_To do_: State the number of lines in the records underneath where the word "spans" turns up, and say nothing else.

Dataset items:
BEGIN
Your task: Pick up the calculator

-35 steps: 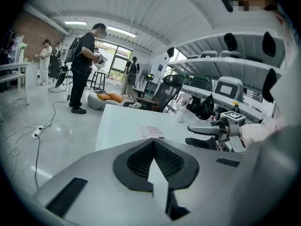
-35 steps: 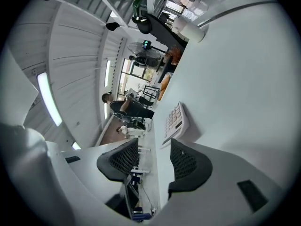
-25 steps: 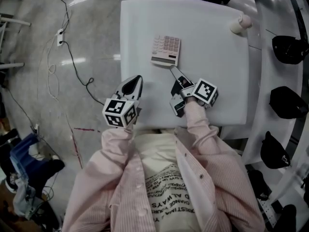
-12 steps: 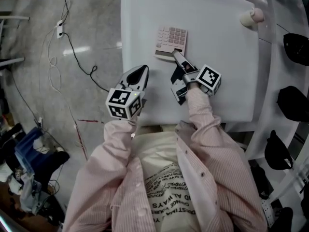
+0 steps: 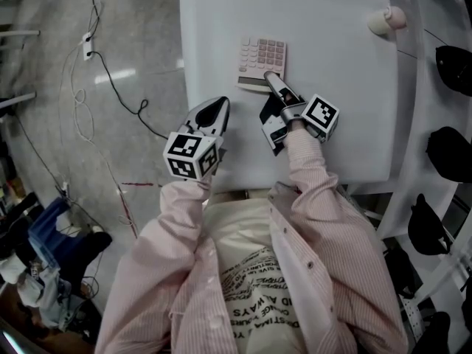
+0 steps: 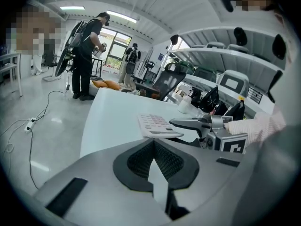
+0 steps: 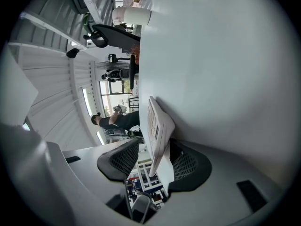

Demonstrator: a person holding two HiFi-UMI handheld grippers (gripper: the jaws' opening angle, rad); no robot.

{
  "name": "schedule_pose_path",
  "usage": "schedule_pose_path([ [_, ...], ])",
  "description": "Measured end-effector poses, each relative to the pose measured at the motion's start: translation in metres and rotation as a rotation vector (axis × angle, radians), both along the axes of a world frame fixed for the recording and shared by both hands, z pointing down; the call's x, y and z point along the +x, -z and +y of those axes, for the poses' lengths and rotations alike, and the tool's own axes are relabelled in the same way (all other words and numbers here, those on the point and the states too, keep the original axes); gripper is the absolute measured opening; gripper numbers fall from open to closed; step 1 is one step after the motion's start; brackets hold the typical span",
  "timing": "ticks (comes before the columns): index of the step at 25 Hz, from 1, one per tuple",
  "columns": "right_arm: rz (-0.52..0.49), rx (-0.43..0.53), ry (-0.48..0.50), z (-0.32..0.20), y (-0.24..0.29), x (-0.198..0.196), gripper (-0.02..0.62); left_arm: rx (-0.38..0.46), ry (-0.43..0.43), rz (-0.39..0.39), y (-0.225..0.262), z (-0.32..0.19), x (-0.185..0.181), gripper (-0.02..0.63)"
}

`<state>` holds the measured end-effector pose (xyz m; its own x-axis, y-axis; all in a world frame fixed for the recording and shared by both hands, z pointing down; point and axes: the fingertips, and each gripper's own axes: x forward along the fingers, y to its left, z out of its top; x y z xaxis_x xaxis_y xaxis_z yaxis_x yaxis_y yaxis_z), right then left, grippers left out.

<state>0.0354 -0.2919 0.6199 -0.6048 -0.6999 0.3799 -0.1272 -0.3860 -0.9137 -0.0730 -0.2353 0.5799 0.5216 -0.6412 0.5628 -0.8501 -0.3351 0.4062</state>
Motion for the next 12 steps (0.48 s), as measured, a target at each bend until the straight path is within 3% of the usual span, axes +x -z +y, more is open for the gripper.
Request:
schedule_pose_path([
  [2,0.001,-0.021,-0.003,0.0,-0.003,0.001,0.184,-0.002,-0.004,0.003,-0.001,0.002,0.001,0.002],
  [4,0.009,-0.052,-0.007,0.002,-0.009,0.003,0.105,-0.004,-0.005,0.004,-0.001,0.003,0.002,0.002],
  [12,-0.021,-0.059,-0.036,0.001,-0.013,0.007,0.069,-0.013,-0.002,0.008,-0.005,0.006,0.002,0.002],
])
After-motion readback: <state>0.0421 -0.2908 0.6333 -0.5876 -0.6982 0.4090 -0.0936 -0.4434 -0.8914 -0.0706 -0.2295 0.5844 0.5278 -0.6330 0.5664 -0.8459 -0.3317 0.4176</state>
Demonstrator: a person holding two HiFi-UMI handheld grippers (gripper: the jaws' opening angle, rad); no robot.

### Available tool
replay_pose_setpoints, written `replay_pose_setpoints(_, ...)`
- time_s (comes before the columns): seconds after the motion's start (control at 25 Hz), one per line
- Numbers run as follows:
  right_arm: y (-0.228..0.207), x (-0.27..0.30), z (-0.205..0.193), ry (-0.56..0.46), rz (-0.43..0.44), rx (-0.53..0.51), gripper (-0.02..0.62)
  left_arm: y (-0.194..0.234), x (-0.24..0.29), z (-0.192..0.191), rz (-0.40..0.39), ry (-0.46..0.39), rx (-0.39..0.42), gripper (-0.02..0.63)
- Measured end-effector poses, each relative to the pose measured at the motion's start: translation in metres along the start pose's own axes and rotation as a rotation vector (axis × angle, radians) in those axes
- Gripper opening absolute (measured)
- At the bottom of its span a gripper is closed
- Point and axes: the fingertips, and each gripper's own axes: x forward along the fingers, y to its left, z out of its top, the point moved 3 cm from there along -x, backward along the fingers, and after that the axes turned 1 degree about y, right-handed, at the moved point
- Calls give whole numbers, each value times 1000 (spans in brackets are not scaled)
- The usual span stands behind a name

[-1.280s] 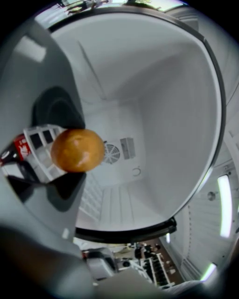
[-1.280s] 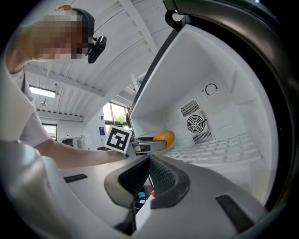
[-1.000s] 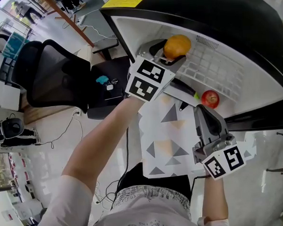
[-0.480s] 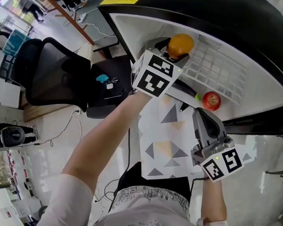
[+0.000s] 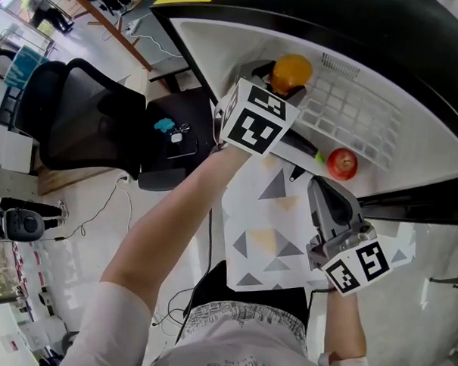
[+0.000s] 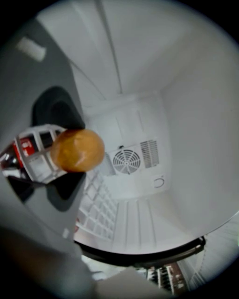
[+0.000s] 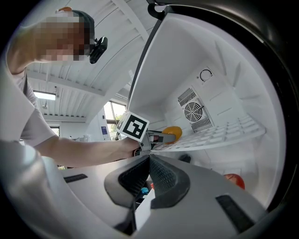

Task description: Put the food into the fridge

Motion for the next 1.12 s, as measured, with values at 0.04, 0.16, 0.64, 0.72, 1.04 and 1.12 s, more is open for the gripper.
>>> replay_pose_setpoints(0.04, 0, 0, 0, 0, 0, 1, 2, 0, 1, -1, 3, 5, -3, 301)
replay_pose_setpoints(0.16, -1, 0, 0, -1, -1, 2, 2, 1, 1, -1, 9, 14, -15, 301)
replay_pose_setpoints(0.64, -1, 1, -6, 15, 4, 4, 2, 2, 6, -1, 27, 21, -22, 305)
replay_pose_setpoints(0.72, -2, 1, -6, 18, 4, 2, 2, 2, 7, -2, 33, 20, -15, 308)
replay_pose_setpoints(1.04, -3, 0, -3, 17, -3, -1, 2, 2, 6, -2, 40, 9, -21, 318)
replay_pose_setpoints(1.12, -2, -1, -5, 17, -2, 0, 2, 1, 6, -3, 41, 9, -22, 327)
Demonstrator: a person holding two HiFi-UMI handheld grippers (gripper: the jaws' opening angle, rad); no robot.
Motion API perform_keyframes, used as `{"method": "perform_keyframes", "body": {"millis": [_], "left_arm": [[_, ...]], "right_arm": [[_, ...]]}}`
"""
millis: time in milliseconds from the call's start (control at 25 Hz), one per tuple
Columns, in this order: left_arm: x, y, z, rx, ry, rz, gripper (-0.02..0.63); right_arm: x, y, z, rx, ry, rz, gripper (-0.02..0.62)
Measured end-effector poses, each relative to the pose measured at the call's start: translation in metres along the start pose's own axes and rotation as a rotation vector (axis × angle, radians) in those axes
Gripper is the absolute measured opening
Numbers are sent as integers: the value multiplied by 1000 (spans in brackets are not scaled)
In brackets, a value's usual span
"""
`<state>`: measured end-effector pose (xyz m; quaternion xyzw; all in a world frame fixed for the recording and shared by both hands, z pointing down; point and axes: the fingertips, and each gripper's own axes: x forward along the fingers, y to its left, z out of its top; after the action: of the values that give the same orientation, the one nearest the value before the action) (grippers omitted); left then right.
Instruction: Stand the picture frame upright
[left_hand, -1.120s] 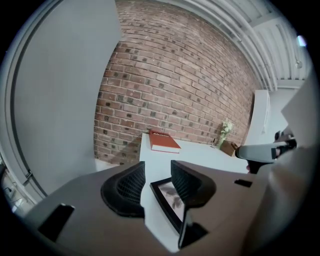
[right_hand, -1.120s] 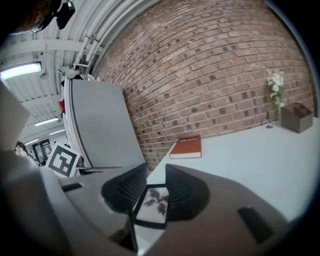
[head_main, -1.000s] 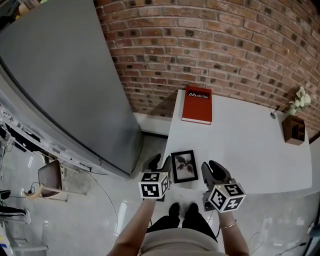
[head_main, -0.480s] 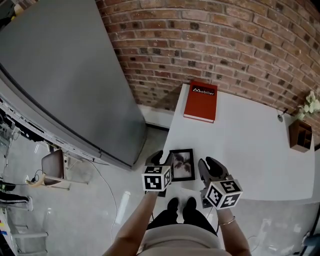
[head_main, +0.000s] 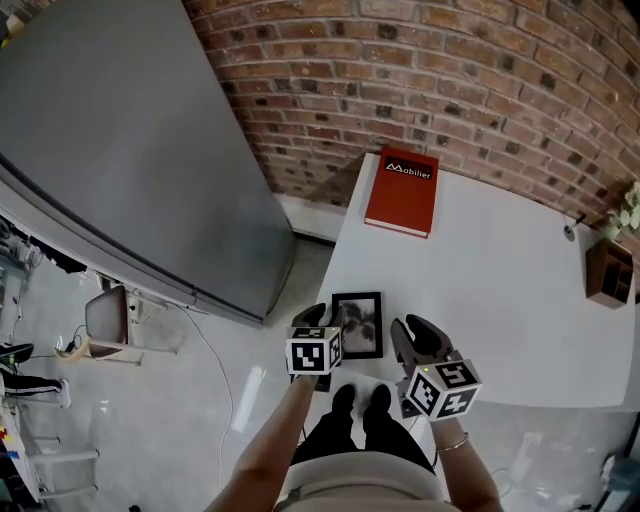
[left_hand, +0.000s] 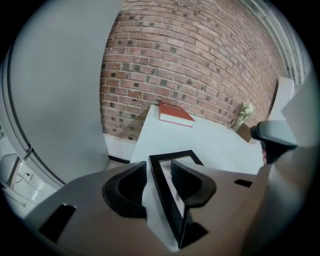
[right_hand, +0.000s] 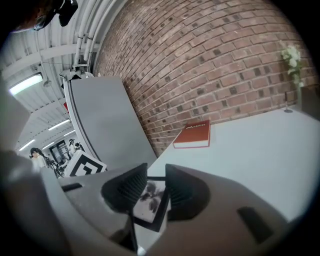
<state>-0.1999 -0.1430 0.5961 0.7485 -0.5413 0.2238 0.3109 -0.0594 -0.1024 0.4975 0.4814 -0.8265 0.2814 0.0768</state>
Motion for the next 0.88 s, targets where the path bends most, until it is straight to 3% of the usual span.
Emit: {"method": "perform_keyframes", "body": {"millis": [360,560,880], "left_arm": [[15,-1,-17,-5,84,8,142],[17,-4,-20,-52,110,6,112],[16,0,-20,-110,74,29,86]], "right_arm": [[4,-8,-14,17,39,9,98],[3,-10,-20,27,52,6,100],[15,-5,-44,22,154,41,100]]}}
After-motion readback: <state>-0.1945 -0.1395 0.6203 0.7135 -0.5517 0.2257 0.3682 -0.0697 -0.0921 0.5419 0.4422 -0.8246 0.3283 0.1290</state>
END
_Result below_: 2